AIM OF THE EXERCISE: Your job is to copy every line in the material containing the word "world".

DATA EXTRACT:
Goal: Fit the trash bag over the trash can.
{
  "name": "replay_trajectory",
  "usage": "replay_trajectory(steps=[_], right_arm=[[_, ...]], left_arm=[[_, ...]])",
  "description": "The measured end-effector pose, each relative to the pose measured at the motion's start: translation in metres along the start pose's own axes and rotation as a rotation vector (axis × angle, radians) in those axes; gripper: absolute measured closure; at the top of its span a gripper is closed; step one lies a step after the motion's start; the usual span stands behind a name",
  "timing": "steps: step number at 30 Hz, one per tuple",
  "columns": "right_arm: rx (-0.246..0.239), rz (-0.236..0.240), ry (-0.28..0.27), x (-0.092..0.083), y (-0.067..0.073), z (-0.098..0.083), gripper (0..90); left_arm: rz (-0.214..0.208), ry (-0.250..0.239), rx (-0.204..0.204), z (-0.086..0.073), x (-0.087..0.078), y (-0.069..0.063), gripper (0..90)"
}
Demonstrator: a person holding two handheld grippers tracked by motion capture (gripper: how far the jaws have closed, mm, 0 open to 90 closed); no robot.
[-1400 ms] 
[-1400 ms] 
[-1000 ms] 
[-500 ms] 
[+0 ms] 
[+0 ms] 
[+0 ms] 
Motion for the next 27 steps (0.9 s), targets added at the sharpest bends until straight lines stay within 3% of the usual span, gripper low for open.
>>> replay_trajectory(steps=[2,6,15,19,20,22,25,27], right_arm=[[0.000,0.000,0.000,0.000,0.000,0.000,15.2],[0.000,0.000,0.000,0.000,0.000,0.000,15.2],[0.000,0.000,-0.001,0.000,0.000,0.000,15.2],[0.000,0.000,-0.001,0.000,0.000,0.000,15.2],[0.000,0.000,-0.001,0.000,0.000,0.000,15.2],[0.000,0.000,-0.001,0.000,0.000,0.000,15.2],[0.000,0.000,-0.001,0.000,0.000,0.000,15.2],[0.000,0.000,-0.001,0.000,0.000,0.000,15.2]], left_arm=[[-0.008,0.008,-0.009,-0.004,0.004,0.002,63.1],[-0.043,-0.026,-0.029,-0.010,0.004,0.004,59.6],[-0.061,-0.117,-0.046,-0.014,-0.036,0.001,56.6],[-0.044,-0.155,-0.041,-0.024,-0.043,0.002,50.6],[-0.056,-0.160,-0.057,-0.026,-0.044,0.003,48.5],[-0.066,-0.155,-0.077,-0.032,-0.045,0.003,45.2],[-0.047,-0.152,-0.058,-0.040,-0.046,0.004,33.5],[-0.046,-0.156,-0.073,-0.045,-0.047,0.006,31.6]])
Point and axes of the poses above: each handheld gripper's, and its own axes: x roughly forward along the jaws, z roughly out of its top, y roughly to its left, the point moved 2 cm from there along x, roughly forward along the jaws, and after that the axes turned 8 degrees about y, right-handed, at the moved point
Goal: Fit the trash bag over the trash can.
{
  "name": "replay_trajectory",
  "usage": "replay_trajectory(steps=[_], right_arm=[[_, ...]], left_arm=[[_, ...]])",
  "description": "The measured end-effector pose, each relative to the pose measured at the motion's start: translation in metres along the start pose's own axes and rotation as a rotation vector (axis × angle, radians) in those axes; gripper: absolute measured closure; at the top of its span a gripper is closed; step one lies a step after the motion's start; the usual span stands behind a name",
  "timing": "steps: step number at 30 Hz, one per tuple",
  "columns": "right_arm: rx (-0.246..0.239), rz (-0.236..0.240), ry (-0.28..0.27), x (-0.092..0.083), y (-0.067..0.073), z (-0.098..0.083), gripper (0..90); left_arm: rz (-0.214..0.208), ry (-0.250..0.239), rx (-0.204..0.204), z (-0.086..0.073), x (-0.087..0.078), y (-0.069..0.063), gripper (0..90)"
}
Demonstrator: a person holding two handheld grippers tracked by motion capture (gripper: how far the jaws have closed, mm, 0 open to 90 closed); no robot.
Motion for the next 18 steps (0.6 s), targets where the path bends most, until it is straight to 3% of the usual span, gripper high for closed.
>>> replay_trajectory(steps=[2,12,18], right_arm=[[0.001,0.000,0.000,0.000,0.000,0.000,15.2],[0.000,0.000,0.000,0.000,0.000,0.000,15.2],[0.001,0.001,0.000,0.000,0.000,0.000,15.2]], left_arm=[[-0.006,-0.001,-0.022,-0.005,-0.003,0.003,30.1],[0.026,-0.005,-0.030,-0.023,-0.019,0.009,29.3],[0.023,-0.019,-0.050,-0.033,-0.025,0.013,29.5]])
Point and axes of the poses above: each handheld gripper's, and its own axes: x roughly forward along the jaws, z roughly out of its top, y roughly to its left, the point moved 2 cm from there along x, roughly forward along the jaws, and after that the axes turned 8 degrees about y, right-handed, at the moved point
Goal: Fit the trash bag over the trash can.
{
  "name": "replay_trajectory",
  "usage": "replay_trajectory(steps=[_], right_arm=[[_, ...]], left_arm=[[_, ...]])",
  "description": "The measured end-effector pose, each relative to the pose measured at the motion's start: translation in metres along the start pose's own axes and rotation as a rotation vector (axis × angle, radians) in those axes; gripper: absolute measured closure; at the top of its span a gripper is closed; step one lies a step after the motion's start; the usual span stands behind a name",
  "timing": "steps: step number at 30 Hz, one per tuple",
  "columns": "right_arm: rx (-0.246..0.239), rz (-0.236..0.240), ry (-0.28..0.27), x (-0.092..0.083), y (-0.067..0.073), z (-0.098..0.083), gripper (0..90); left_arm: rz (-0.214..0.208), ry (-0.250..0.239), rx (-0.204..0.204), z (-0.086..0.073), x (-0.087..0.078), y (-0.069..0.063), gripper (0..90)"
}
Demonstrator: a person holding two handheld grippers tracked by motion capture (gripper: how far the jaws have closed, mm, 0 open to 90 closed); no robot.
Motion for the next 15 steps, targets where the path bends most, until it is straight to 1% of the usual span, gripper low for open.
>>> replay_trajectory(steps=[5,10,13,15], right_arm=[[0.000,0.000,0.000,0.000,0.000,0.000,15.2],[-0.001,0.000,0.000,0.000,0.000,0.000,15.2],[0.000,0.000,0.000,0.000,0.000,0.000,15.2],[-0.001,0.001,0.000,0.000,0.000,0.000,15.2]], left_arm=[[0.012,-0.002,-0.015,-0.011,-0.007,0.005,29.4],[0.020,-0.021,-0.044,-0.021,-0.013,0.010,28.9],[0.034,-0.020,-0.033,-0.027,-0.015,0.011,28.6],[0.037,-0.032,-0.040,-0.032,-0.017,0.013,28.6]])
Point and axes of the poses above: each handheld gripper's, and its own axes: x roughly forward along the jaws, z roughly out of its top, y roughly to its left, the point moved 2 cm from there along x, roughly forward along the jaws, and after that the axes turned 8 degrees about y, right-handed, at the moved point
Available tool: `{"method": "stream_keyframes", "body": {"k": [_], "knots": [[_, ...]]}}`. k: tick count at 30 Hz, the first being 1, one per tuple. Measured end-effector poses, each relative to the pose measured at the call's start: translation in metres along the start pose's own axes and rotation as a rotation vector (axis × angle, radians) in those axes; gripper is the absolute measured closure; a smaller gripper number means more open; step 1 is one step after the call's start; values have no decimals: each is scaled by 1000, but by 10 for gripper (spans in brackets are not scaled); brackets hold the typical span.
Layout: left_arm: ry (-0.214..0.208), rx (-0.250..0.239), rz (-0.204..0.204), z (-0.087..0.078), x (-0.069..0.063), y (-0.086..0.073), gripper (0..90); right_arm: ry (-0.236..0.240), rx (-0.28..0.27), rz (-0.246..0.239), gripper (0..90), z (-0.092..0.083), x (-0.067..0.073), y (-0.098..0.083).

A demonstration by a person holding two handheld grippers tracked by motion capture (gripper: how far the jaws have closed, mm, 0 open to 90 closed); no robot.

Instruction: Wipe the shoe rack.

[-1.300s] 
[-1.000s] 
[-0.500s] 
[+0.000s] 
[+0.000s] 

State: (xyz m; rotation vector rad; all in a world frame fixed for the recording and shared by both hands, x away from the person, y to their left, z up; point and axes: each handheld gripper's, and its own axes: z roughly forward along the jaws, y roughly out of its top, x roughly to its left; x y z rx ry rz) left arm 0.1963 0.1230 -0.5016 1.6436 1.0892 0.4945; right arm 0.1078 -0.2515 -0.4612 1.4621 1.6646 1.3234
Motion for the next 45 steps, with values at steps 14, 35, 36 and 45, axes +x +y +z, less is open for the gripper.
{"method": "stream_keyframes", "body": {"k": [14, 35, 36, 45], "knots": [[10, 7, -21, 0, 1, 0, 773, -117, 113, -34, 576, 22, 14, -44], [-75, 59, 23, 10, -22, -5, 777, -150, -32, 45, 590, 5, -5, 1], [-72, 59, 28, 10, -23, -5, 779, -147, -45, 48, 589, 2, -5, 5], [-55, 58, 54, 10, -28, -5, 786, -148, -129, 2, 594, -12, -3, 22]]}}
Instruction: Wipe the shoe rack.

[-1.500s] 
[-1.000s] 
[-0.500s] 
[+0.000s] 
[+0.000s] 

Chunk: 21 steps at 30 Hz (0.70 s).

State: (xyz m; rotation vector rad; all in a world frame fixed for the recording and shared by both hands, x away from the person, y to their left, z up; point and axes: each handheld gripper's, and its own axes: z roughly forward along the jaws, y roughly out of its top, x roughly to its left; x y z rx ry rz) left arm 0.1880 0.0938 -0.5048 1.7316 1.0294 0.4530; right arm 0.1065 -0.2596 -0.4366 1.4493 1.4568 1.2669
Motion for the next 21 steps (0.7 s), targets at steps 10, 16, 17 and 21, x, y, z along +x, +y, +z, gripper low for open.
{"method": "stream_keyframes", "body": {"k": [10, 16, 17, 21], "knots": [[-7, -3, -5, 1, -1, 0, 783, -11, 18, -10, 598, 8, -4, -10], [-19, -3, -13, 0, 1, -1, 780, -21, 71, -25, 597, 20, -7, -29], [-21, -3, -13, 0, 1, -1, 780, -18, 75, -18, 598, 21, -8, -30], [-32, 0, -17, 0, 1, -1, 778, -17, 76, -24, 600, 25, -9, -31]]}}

RESULT OF THE TASK:
State: (xyz m; rotation vector rad; all in a world frame fixed for the recording and shared by both hands, x away from the person, y to their left, z up; point and axes: each handheld gripper's, and its own axes: z roughly forward along the jaws, y roughly out of its top, x roughly to its left; x y z rx ry rz) left arm 0.1963 0.1230 -0.5016 1.6436 1.0892 0.4945; right arm 0.1078 -0.2515 -0.4612 1.4621 1.6646 1.3234
State: (xyz m; rotation vector rad; all in a world frame fixed for the recording and shared by both hands, x away from the person, y to their left, z up; point and axes: each handheld gripper's, and its own axes: z roughly forward along the jaws, y roughly out of its top, x roughly to its left; x y z rx ry rz) left arm 0.1880 0.0938 -0.5048 1.7316 1.0294 0.4530; right arm 0.1065 -0.2596 -0.4366 1.4493 1.4568 1.2669

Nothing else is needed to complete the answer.